Avoid unbounded memory consumption when running `manage.py test`

84 views
Skip to first unread message

Matt McClure

unread,
Jul 18, 2013, 6:12:16 PM7/18/13
to django...@googlegroups.com
What's a good way to avoid unbounded memory consumption when running manage.py test?

AFAICT, TestResult holds references to each TestCase instance. So attributes of my TestCase subclasses don't get freed by the garbage collector until the last reference to TestResult disappears, which isn't until the entire test run ends. The most obvious solution to me is to put tearDown methods in all my TestCase subclasses that delete the references to their own attributes. But it seems like there has to be a more general, automatic solution.

Matt McClure

unread,
Jul 18, 2013, 10:30:55 PM7/18/13
to django...@googlegroups.com
On Thursday, July 18, 2013 6:12:16 PM UTC-4, Matt McClure wrote:
AFAICT, TestResult holds references to each TestCase instance.

I can start to answer my own question. But I'm interested to know if others run into similar problems and how you solve them.

It looks like there are at least two participants that hold TestCase references longer than desirable.

1.  TestSuite.
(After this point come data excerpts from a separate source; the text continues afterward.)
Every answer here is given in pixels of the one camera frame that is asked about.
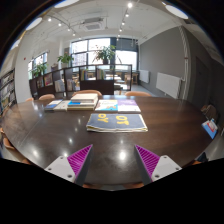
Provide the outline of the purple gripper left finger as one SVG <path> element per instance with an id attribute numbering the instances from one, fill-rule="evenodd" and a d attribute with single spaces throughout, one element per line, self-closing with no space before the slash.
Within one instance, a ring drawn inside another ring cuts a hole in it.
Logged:
<path id="1" fill-rule="evenodd" d="M 93 145 L 88 145 L 68 157 L 59 156 L 45 170 L 82 186 L 91 162 L 92 152 Z"/>

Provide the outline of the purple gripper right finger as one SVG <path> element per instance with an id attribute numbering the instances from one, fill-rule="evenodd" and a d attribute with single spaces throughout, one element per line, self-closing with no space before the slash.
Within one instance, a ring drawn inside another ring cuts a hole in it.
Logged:
<path id="1" fill-rule="evenodd" d="M 181 170 L 168 155 L 158 156 L 139 145 L 135 145 L 135 157 L 144 185 Z"/>

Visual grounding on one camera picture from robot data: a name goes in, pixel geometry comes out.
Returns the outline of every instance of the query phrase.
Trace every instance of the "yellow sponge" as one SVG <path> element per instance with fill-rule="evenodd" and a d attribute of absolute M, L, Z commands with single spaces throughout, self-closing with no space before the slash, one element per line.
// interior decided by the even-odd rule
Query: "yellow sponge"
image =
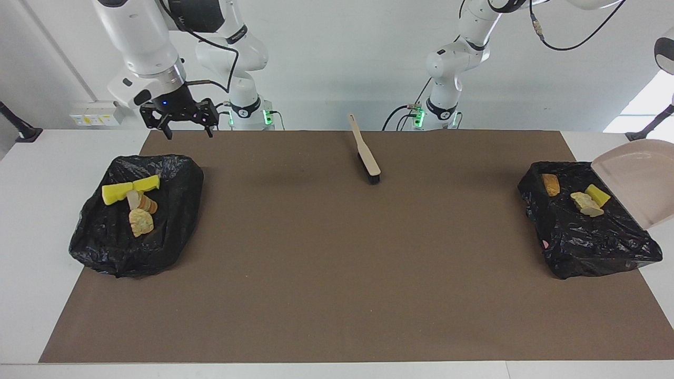
<path fill-rule="evenodd" d="M 609 194 L 597 188 L 594 184 L 590 184 L 588 189 L 585 190 L 585 193 L 590 195 L 592 200 L 594 200 L 600 207 L 604 206 L 604 204 L 611 199 Z"/>
<path fill-rule="evenodd" d="M 112 205 L 119 200 L 126 199 L 126 193 L 133 190 L 132 183 L 104 185 L 101 189 L 105 205 Z"/>
<path fill-rule="evenodd" d="M 159 189 L 159 175 L 153 175 L 133 182 L 134 191 L 148 192 L 157 189 Z"/>

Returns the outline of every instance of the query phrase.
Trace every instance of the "brown mat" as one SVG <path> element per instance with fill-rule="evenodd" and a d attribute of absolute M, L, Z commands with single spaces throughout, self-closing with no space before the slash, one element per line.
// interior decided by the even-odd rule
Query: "brown mat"
<path fill-rule="evenodd" d="M 516 186 L 558 132 L 153 132 L 192 156 L 201 218 L 141 280 L 85 269 L 41 362 L 674 359 L 641 274 L 551 276 Z"/>

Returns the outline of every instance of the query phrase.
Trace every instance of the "beige dustpan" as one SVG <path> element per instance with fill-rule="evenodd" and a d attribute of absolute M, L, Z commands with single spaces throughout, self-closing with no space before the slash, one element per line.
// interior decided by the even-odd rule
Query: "beige dustpan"
<path fill-rule="evenodd" d="M 674 216 L 674 144 L 630 142 L 599 156 L 592 169 L 641 228 Z"/>

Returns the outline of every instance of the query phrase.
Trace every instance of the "plastic bag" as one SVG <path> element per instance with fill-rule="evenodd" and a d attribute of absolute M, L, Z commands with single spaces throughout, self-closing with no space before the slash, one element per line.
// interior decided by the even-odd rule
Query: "plastic bag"
<path fill-rule="evenodd" d="M 158 204 L 154 230 L 136 238 L 126 200 L 103 204 L 101 187 L 152 175 L 160 187 L 147 192 Z M 197 223 L 204 173 L 188 156 L 119 156 L 87 200 L 70 241 L 70 255 L 98 272 L 122 276 L 159 273 L 174 264 Z"/>
<path fill-rule="evenodd" d="M 548 196 L 541 174 L 555 174 L 560 193 Z M 595 184 L 611 195 L 604 215 L 581 214 L 570 195 Z M 526 214 L 536 225 L 545 262 L 561 279 L 602 276 L 660 262 L 663 253 L 647 231 L 630 216 L 590 167 L 589 162 L 539 162 L 522 178 L 518 189 Z"/>

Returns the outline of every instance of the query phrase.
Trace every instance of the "yellow food piece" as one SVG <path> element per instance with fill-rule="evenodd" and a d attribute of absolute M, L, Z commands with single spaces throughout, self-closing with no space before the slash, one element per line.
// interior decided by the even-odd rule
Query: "yellow food piece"
<path fill-rule="evenodd" d="M 603 207 L 610 199 L 611 196 L 601 189 L 597 188 L 594 184 L 590 184 L 588 189 L 585 190 L 585 193 L 590 195 L 592 200 L 594 200 L 599 208 Z"/>
<path fill-rule="evenodd" d="M 576 207 L 582 214 L 585 214 L 590 217 L 597 217 L 604 214 L 604 210 L 599 207 L 588 194 L 582 192 L 574 192 L 571 194 L 571 199 L 576 203 Z"/>
<path fill-rule="evenodd" d="M 132 183 L 120 183 L 104 185 L 101 188 L 103 202 L 105 205 L 112 205 L 119 200 L 126 199 L 126 193 L 133 189 Z"/>
<path fill-rule="evenodd" d="M 145 179 L 138 179 L 133 182 L 133 190 L 138 192 L 148 192 L 159 188 L 159 175 L 153 175 Z"/>
<path fill-rule="evenodd" d="M 131 223 L 133 236 L 136 238 L 154 230 L 152 215 L 142 209 L 134 209 L 129 213 L 129 223 Z"/>
<path fill-rule="evenodd" d="M 541 174 L 541 179 L 543 179 L 545 191 L 547 191 L 548 196 L 554 198 L 555 196 L 559 195 L 559 179 L 556 175 Z"/>

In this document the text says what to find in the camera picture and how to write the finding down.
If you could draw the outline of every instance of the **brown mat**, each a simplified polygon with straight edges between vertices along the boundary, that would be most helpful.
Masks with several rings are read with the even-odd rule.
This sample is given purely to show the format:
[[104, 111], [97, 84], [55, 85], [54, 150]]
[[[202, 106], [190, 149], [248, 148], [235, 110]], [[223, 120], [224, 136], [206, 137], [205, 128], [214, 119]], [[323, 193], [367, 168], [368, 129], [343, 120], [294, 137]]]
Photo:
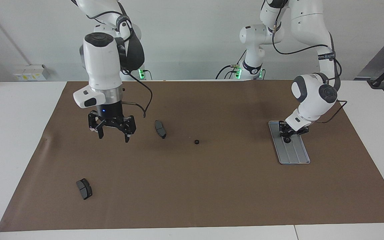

Here's a minimal hack to release the reference that TestSuite would otherwise hold after a TestCase runs until the remainder of the suite had finished.

diff --git a/django/utils/unittest/suite.py b/django/utils/unittest/suite.py
index f39569b..109a476 100644
--- a/django/utils/unittest/suite.py
+++ b/django/utils/unittest/suite.py
@@ -1,5 +1,6 @@
 """TestSuite"""
 
+import gc
 import sys
 import unittest
 from django.utils.unittest import case, util
@@ -116,6 +117,8 @@ class TestSuite(BaseTestSuite):
                 test(result)
             else:
                 test.debug()
+            self._tests.remove(test)
+            #gc.collect()
 
     def _handleClassSetUp(self, test, result):
         previousClass = getattr(result, '_previousTestClass', None)

I believe gc.collect() in the above is unnecessary. Calling it explicitly accelerates the collection, but the automatic collector will free the TestCase from memory soon enough as long as we can manage its lifetime by eliminating all the references to it.

2. TestResult and subclasses may hold references to TestCase instances via addSuccess() and friends. For example, django.utils.unittest.result.TestResult.addError does:

        self.errors.append((test, self._exc_info_to_string(err, test)))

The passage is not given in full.